Got home after a journey of about 10 miles - while reversing onto my drive I lowered the driver's window - then it all started:

1 the radio stopped working
2 the driver's window would not go back up
3 I discovered that the passenger window now doesn't work as well (it still does the short drop on opening the door)
4 neither of the window control buttons give the "beep" when operated.
5 the boot will not open - neither with remote nor with the dashboard button (the petrol flap works though)
6 the odometer is flashing
7 there may be more that I've not noticed yet

So my first thought proxi alignment. Connect up laptop with MES using ELM 327 (I've been using this cable for 3 years now) and get message to the effect that there is no CAN data (aaargh). I noticed that the "Disconnected" message at the bottom left of the screen never changed.
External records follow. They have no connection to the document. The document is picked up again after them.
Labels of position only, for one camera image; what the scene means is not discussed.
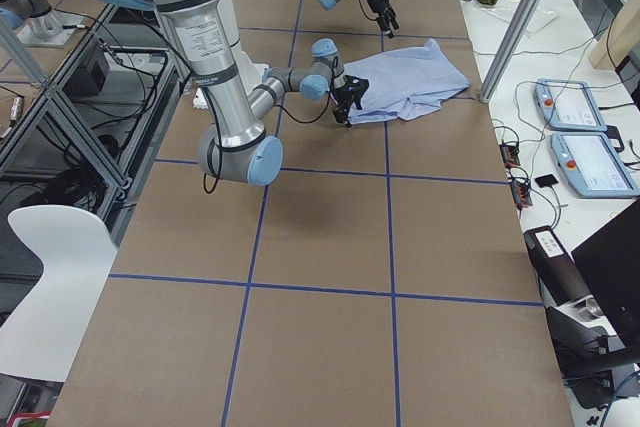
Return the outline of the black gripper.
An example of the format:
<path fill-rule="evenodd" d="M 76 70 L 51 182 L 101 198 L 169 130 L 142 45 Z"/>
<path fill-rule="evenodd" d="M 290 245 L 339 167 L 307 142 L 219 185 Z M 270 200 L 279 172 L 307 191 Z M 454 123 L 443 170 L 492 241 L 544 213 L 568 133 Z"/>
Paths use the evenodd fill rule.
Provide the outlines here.
<path fill-rule="evenodd" d="M 395 31 L 399 28 L 399 24 L 389 0 L 368 0 L 368 5 L 376 15 L 375 21 L 381 33 L 388 38 L 393 38 Z"/>
<path fill-rule="evenodd" d="M 345 127 L 350 127 L 349 112 L 355 102 L 355 90 L 352 87 L 343 86 L 334 89 L 331 92 L 331 97 L 334 101 L 332 113 L 335 121 Z"/>

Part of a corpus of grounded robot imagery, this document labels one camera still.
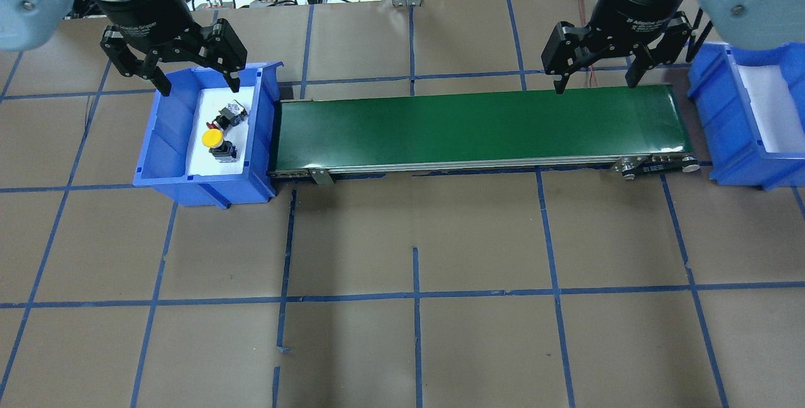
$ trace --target yellow push button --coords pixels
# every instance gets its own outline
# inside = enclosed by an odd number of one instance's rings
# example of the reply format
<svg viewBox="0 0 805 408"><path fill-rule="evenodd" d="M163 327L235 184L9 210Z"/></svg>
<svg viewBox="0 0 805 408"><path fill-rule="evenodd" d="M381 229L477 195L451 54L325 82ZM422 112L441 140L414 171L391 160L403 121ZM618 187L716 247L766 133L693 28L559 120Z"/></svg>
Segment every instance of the yellow push button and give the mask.
<svg viewBox="0 0 805 408"><path fill-rule="evenodd" d="M211 128L204 132L204 135L201 137L201 142L210 148L219 147L221 144L224 143L224 132L219 130L218 128Z"/></svg>

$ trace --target conveyor belt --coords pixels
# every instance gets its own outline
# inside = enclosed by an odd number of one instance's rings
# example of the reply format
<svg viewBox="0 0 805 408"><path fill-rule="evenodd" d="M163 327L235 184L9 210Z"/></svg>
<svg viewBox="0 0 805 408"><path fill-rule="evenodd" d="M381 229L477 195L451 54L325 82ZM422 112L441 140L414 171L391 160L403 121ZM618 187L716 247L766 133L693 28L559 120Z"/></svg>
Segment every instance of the conveyor belt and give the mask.
<svg viewBox="0 0 805 408"><path fill-rule="evenodd" d="M284 102L273 145L279 178L692 152L670 86Z"/></svg>

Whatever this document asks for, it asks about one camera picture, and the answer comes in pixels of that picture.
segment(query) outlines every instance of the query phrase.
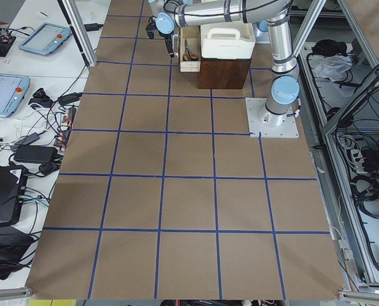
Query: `cable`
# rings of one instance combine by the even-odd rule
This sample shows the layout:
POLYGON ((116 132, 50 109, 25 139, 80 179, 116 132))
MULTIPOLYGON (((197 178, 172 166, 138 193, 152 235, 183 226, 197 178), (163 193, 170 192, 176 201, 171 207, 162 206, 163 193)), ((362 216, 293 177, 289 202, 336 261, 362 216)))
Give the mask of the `cable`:
POLYGON ((46 203, 43 203, 41 200, 39 200, 38 198, 34 198, 32 196, 28 196, 28 195, 23 195, 25 198, 27 198, 28 200, 27 201, 35 201, 45 207, 49 207, 49 204, 46 204, 46 203))
POLYGON ((38 191, 36 189, 33 189, 33 188, 30 188, 30 187, 26 187, 26 189, 32 190, 35 193, 40 194, 42 196, 42 198, 44 198, 45 200, 47 200, 48 203, 50 202, 50 199, 47 196, 45 196, 43 193, 41 193, 40 191, 38 191))
POLYGON ((339 231, 338 228, 336 228, 336 227, 333 226, 333 225, 330 225, 329 227, 332 228, 332 229, 334 229, 334 230, 340 235, 341 239, 345 239, 345 238, 343 237, 343 235, 341 234, 341 232, 339 231))
POLYGON ((338 263, 340 264, 340 266, 342 267, 342 269, 345 271, 345 273, 347 274, 347 277, 350 279, 350 281, 352 282, 352 284, 355 286, 356 291, 359 291, 359 288, 356 286, 354 280, 349 275, 347 269, 341 264, 341 262, 339 260, 338 260, 338 263))

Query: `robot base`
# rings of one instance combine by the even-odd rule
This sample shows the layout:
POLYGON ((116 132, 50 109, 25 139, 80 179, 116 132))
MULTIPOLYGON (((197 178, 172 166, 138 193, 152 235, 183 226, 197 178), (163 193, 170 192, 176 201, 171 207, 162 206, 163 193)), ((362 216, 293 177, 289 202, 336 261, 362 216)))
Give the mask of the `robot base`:
MULTIPOLYGON (((248 130, 251 137, 263 138, 298 138, 298 129, 294 116, 286 117, 277 127, 267 126, 257 118, 258 109, 265 104, 266 98, 246 98, 248 130)), ((292 114, 291 107, 287 114, 292 114)))

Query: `cloth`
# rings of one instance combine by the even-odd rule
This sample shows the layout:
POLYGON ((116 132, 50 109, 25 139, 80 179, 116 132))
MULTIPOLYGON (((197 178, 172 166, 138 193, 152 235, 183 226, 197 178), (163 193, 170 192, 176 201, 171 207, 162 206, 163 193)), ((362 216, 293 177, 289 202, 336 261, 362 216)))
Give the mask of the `cloth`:
POLYGON ((332 82, 344 81, 347 71, 352 67, 352 60, 347 56, 326 57, 314 68, 313 73, 319 78, 329 78, 332 82))

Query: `power adapter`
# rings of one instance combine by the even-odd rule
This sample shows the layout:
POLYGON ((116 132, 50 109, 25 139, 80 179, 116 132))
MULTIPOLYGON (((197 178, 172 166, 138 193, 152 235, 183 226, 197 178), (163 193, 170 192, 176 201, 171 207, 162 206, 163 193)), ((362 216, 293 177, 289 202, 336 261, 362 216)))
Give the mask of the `power adapter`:
POLYGON ((37 145, 20 145, 13 159, 19 163, 43 164, 54 160, 57 149, 37 145))
POLYGON ((104 25, 103 24, 85 24, 85 29, 86 32, 92 32, 92 31, 98 31, 100 28, 102 28, 104 25))
POLYGON ((66 94, 64 96, 61 96, 59 98, 57 98, 57 102, 61 105, 61 106, 65 106, 65 105, 68 105, 70 103, 73 103, 73 102, 76 102, 76 101, 79 101, 80 100, 80 97, 82 96, 83 94, 81 92, 72 92, 71 94, 66 94))

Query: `grid square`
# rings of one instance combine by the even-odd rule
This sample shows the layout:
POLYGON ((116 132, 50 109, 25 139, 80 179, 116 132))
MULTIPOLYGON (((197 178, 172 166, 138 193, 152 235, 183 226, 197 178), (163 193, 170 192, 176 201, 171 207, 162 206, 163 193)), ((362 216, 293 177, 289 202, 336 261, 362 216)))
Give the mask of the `grid square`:
POLYGON ((123 96, 85 94, 77 109, 74 129, 118 129, 123 96))
POLYGON ((122 129, 129 131, 165 131, 167 97, 128 96, 122 129))
POLYGON ((141 4, 142 1, 139 0, 112 1, 107 15, 139 16, 141 4))
POLYGON ((169 131, 211 132, 209 98, 171 98, 169 101, 169 131))
POLYGON ((125 94, 130 65, 99 62, 89 72, 84 92, 125 94))
POLYGON ((158 298, 205 298, 218 293, 216 235, 162 233, 158 298))
POLYGON ((158 228, 161 179, 113 177, 104 225, 107 228, 158 228))
POLYGON ((268 177, 316 177, 306 144, 301 119, 297 118, 299 138, 263 138, 264 160, 268 177))
POLYGON ((262 45, 257 43, 254 46, 252 54, 252 68, 270 69, 273 65, 273 55, 271 54, 271 45, 262 45))
POLYGON ((59 176, 45 226, 99 228, 108 179, 76 175, 59 176), (82 210, 77 203, 83 203, 82 210))
POLYGON ((329 231, 318 182, 271 180, 269 190, 276 230, 329 231))
POLYGON ((169 134, 166 175, 212 176, 211 135, 169 134))
POLYGON ((101 37, 135 38, 137 35, 139 18, 107 16, 101 37))
POLYGON ((171 95, 174 96, 210 96, 210 89, 198 89, 198 73, 180 72, 179 67, 172 67, 171 95))
POLYGON ((263 177, 258 139, 215 136, 216 174, 219 177, 263 177))
POLYGON ((73 131, 61 173, 110 173, 116 132, 73 131))
POLYGON ((97 59, 109 62, 131 62, 135 39, 101 38, 97 46, 97 59))
POLYGON ((213 98, 213 118, 217 133, 248 133, 244 99, 213 98))
POLYGON ((252 97, 252 84, 250 82, 250 72, 246 76, 242 89, 212 89, 213 97, 252 97))
POLYGON ((131 70, 129 94, 168 94, 169 67, 138 66, 131 70))
POLYGON ((137 40, 134 63, 169 65, 170 62, 164 40, 137 40))
POLYGON ((26 281, 35 298, 86 299, 98 237, 98 231, 43 231, 26 281))
POLYGON ((223 298, 283 300, 272 234, 219 234, 219 246, 223 298))
POLYGON ((114 173, 161 175, 165 134, 121 133, 114 173))
POLYGON ((277 244, 287 299, 338 298, 344 283, 330 235, 277 235, 277 244))
POLYGON ((156 233, 104 232, 92 299, 154 297, 156 233))
POLYGON ((273 82, 273 73, 270 70, 252 70, 254 96, 268 98, 273 82))
POLYGON ((219 229, 271 231, 263 180, 217 180, 219 229))
POLYGON ((162 228, 214 230, 213 180, 167 178, 162 205, 162 228))

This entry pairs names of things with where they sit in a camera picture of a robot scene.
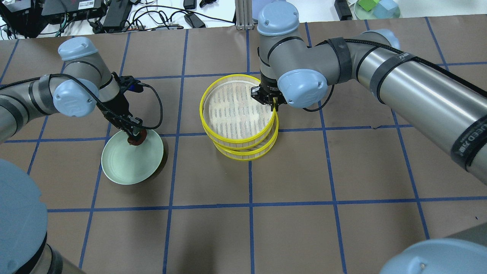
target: stacked baskets
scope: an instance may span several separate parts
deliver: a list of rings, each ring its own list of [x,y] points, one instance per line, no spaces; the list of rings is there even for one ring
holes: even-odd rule
[[[200,118],[206,134],[225,156],[250,161],[264,156],[276,142],[276,111],[255,101],[250,88],[260,81],[233,74],[213,82],[200,101]]]

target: green cube
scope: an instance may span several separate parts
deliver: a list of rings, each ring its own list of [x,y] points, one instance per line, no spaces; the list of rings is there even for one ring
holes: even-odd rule
[[[358,4],[366,11],[373,9],[380,0],[359,0]]]

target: sticker
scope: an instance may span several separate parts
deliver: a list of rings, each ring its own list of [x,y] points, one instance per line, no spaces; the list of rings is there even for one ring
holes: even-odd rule
[[[80,9],[91,9],[94,7],[94,0],[82,1],[78,5],[78,10]]]

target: tiled surface
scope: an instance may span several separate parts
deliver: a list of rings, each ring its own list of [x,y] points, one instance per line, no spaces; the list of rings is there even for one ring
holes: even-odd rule
[[[485,89],[486,20],[317,22],[300,32],[317,44],[388,27],[404,50],[440,64],[443,56],[450,71]],[[217,152],[198,104],[223,75],[259,77],[256,30],[90,38],[110,70],[161,96],[166,154],[156,174],[132,186],[103,175],[109,128],[98,111],[36,119],[0,146],[0,157],[40,187],[48,241],[88,274],[377,273],[415,242],[487,221],[487,188],[353,81],[337,85],[322,112],[281,106],[281,132],[265,157],[235,162]],[[14,51],[16,42],[0,41],[1,84],[58,73],[63,41],[22,40]],[[157,121],[150,90],[127,98],[147,125]]]

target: blue cube
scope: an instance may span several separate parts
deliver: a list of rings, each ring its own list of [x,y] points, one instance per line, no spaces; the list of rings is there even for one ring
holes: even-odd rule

When it was plugged in I saw that the rev counter was not working and multiple warning lights are still on. I recall having these symptoms when I was trying to use a wrong cable previously. So I then tried my other cable a KKL/VAG (I know this can't do a proxi alignment but I wanted to see if I could contact anything).

Despite using the correct settings and switch position this will not connect to the Engine ECU. At least it doesn't light up all the warning lights and the rev counter still works when it's plugged in. I've not tried the other ECU's yet.

So can anybody help? Have I blown up my body computer? Is there a fuse or a relay that could explain all these issues? (it did make me think a fuse had gone when it first went).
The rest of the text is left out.